故に間を用うるに五有り。因間有り、内間有り、反間有り、死間有り、生間有り。
(現代語訳)
間諜を用いるには5種類の方法がある。
(解説)
孫子の5種類のスパイの中では死間が一番シビアだ。敵国に出向き、虚偽の報告を行って、敵国を嵌め、敵国に多大なる損害を与え、その報告が虚偽だと思われたとたんに死罪となる。自分の命を賭けての諜報活動だ。よほど敵国に親族が惨殺され、死なばもろとも、刺し違えても位の狂気にならなければ、とても死間等努めようとも思わないだろう。
この中で、前者3つが敵国の人材、後者2つが内国の人材を活用しようとしたものだ。産業スパイというものが存在するし、アメリカと中国の情報戦では、孫子の時代に顔負けの諜報活動は行われているが、ここではそんな血生臭い話は横に置いておこう。
これを今のビジネスに置き換えた場合、色々な人を情報源にすると言えるのではないだろうか。人との接点というのは多い。身近な例で言えば、ビジネスパートナー、従業員、取引先、同業他社の飲み仲間、銀行、顧客。
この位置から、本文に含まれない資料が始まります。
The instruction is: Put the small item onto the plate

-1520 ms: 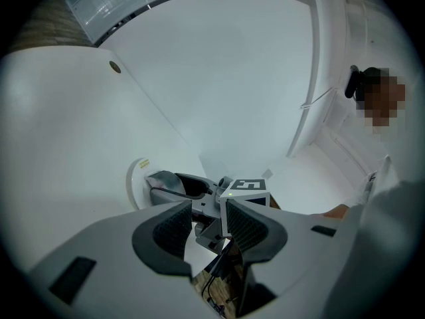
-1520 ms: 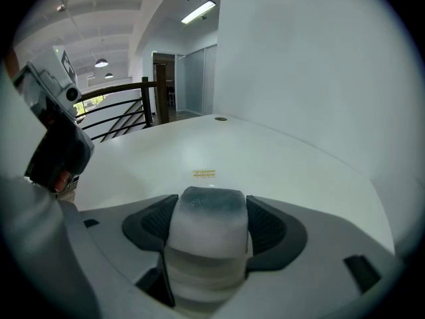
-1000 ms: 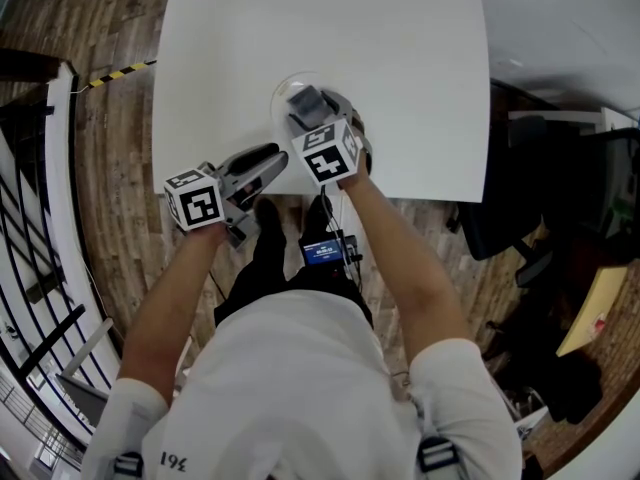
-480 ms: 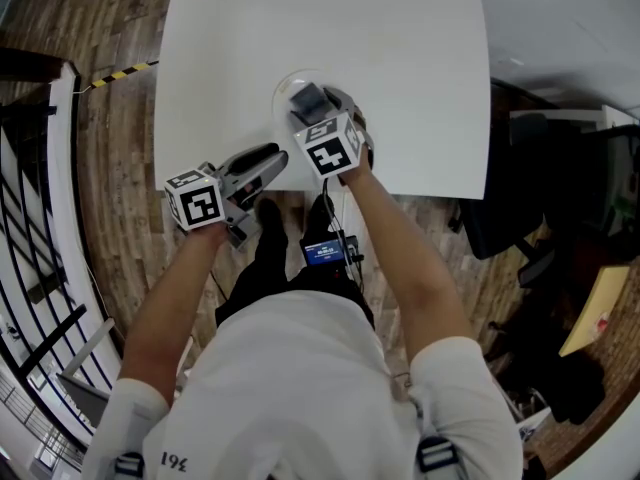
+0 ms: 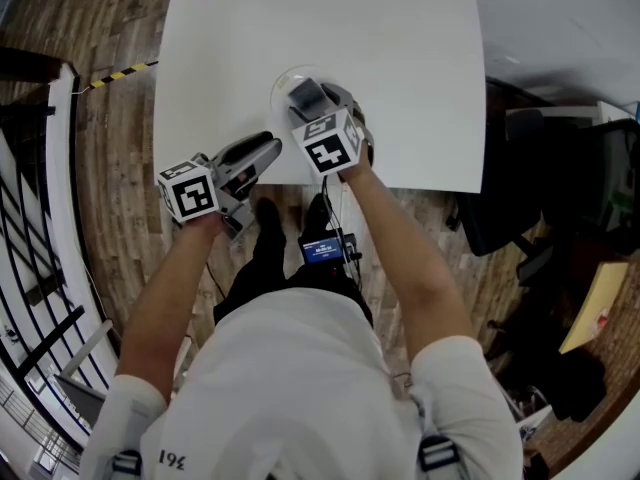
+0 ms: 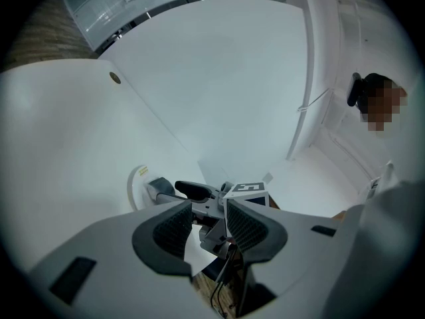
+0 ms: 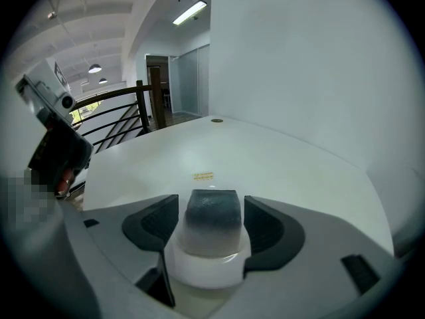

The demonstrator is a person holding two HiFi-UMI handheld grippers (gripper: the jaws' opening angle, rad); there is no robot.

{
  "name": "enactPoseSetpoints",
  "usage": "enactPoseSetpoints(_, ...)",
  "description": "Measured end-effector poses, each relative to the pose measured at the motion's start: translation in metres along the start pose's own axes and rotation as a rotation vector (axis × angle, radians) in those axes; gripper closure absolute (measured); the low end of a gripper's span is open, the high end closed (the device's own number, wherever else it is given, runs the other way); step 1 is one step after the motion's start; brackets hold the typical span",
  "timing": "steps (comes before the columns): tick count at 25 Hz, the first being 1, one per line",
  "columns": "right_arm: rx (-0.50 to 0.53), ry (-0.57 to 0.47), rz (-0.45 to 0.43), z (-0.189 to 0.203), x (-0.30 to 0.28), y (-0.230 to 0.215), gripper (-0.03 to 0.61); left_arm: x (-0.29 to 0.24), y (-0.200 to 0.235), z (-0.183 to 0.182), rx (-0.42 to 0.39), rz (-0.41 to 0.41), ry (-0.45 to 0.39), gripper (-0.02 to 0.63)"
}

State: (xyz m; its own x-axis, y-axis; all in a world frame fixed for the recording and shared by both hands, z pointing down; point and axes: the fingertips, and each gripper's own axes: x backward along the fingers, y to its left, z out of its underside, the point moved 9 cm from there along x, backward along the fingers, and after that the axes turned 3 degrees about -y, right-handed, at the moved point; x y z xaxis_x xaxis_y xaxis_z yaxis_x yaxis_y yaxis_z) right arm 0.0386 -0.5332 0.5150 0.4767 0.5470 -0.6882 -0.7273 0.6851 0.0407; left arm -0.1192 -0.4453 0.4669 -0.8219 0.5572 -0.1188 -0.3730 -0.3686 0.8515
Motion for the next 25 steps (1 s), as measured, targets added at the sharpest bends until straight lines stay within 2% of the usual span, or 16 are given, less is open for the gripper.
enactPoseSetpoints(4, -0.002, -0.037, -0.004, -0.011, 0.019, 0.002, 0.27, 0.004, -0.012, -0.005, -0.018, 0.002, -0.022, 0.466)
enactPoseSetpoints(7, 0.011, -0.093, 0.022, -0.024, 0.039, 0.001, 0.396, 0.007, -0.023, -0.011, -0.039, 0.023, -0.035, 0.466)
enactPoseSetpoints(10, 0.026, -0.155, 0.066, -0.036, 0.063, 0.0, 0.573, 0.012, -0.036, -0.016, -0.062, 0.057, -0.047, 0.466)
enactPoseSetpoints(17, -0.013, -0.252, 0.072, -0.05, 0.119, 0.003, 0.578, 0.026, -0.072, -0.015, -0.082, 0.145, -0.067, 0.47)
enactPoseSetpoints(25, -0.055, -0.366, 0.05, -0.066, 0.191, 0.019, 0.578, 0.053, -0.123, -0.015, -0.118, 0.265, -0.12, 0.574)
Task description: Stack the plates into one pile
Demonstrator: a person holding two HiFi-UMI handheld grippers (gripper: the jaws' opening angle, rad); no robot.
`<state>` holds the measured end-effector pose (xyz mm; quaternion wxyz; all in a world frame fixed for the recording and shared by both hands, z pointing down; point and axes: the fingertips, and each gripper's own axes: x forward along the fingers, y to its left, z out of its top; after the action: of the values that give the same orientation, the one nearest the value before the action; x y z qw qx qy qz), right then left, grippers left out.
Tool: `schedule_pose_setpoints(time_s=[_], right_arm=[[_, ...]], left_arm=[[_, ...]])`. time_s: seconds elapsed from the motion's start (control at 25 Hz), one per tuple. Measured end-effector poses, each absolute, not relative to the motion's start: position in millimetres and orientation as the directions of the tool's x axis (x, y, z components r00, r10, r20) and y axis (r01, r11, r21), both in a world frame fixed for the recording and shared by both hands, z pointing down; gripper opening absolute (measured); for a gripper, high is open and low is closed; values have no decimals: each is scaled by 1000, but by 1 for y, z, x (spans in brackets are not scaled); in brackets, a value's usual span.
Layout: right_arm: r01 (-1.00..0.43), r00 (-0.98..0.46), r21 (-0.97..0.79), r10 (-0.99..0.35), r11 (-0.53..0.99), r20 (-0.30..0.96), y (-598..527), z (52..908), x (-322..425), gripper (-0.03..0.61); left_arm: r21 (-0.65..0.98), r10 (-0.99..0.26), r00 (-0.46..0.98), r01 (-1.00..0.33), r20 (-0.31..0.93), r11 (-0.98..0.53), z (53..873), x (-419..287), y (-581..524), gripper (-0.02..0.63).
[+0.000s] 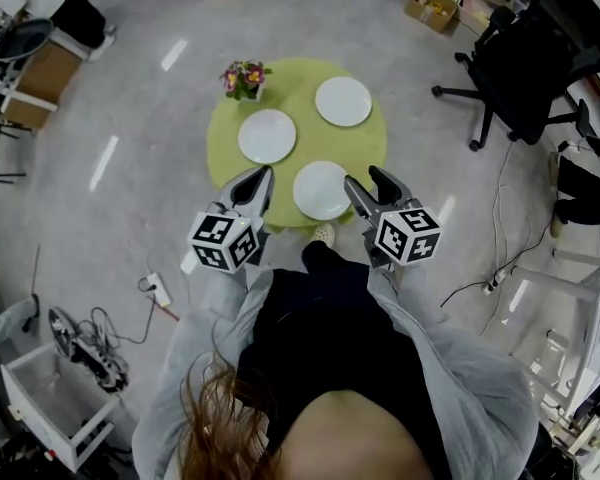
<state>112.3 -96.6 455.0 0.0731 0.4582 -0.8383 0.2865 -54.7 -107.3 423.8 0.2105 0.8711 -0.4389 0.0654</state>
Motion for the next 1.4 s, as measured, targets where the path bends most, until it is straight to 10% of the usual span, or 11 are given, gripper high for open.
schedule_pose_setpoints(time_s=[1.4], right_arm=[[-679, -659, -718, -557, 152, 506, -106, 562, 124, 244]], left_arm=[[374, -690, 586, -808, 424, -456, 504, -73, -117, 12]])
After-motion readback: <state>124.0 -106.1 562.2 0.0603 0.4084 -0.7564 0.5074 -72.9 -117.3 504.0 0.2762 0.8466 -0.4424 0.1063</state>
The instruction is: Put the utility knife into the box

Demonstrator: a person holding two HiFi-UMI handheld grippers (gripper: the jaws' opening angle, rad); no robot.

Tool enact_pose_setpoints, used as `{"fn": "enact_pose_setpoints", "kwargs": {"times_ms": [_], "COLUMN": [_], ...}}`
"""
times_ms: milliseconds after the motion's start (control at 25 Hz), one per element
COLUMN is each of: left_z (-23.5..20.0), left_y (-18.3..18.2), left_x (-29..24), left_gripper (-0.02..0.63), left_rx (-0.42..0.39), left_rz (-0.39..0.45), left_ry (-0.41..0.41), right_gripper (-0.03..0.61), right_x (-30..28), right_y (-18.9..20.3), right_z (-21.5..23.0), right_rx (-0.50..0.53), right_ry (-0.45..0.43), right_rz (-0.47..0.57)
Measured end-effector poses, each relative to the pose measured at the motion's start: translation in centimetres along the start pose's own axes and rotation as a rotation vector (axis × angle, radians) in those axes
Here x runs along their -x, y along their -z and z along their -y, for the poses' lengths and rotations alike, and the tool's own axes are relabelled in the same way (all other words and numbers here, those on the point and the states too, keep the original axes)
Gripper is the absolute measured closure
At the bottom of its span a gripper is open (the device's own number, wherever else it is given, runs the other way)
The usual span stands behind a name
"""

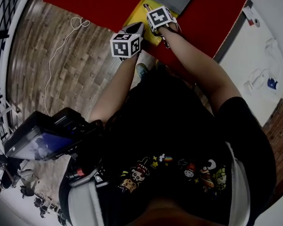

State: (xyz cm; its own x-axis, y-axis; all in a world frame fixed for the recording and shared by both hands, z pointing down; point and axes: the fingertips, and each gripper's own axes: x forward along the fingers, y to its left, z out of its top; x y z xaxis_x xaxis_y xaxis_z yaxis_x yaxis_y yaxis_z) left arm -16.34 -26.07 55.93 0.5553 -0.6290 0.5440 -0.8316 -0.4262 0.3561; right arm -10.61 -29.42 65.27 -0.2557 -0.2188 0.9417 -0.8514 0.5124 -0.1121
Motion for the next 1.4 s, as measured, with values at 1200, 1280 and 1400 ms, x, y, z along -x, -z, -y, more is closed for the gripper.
{"fn": "enact_pose_setpoints", "kwargs": {"times_ms": [1200,1280,1400], "left_z": [0.5,1.0,1.7], "left_y": [-1.7,-2.0,-2.6], "left_x": [-0.5,-0.5,-0.1], "left_gripper": [0.612,0.612,0.612], "left_rx": [-0.034,-0.047,-0.066], "left_rz": [-0.012,-0.016,-0.013], "left_ry": [0.018,0.028,0.034], "right_gripper": [0.552,0.552,0.554], "right_x": [3.6,5.5,8.3], "right_y": [-1.9,-2.4,-2.4], "right_z": [-0.3,-0.1,-0.4], "right_rx": [-0.009,0.028,0.021], "right_ry": [0.015,0.028,-0.006], "right_rz": [0.165,0.255,0.378]}}
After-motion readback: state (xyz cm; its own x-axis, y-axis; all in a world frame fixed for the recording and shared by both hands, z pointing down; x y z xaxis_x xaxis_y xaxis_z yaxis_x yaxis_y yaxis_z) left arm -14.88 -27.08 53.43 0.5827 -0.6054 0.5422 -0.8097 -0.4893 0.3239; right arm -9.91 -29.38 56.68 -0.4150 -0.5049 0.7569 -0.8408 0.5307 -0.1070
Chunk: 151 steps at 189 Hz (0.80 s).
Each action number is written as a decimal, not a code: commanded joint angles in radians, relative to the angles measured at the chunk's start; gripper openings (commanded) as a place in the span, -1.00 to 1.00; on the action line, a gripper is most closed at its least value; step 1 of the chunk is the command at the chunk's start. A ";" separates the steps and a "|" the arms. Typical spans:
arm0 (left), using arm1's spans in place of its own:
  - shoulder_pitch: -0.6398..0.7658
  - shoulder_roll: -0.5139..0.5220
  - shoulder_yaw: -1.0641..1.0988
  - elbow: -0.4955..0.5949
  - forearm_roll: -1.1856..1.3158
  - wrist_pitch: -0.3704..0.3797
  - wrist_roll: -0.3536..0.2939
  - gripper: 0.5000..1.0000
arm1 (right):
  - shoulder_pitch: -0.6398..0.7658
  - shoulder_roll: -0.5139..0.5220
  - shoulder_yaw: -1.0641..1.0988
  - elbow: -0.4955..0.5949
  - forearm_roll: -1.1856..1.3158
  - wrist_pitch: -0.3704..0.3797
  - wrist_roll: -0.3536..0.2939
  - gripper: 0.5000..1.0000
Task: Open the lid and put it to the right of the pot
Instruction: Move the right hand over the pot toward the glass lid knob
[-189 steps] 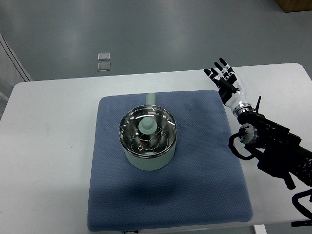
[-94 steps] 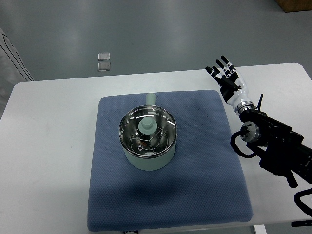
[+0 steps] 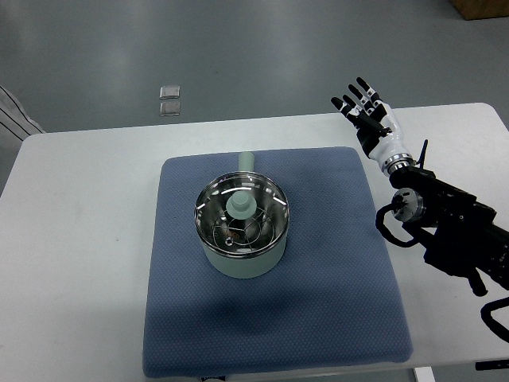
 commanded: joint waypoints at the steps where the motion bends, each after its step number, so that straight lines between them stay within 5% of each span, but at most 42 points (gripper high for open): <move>1: 0.000 0.000 0.000 0.000 0.000 0.000 0.000 1.00 | 0.017 -0.007 0.001 0.001 -0.090 0.000 -0.001 0.72; 151: 0.000 0.000 -0.001 0.000 0.000 0.000 0.000 1.00 | 0.176 -0.119 -0.072 0.145 -0.745 0.060 -0.009 0.72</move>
数上げればきりがない。従業員にしても、以前勤めていた会社では、どんなやり方をしていたの、という聞き方ぐらいはよくしている。それが競合他社のトレードシークレットと呼べるものでない限りは、マナー違反でもない。
銀行員も色々な会社に出入りしているから、個々の会社の内情までは教えてくれないが、今困っていることを話せば、その解決策を他の企業の例で個別企業の名前を伏せて、教えてくれることもある。取引先で三河屋のサブちゃんくらいに仲良くなっておけば、同業他社の内情をさりげなく教えてくれることもあるかもしれない。露骨に効いたらマナー違反ではあるが。
従業員が顧客として同業他社に出入りしている場合だってある。外から見た感想ではあるが、競合他社の内情を知るためのきっかけにはなるだろう。人の数だけ、情報の接点がある。そんな意味で、色々な人との付き合いは大切にしたいものだ。
[教訓]
〇出会う人全てをスパイにせよ。
〇信用関係を築き、聞き方次第では、競合他社の内情に近い情報が得られることもある。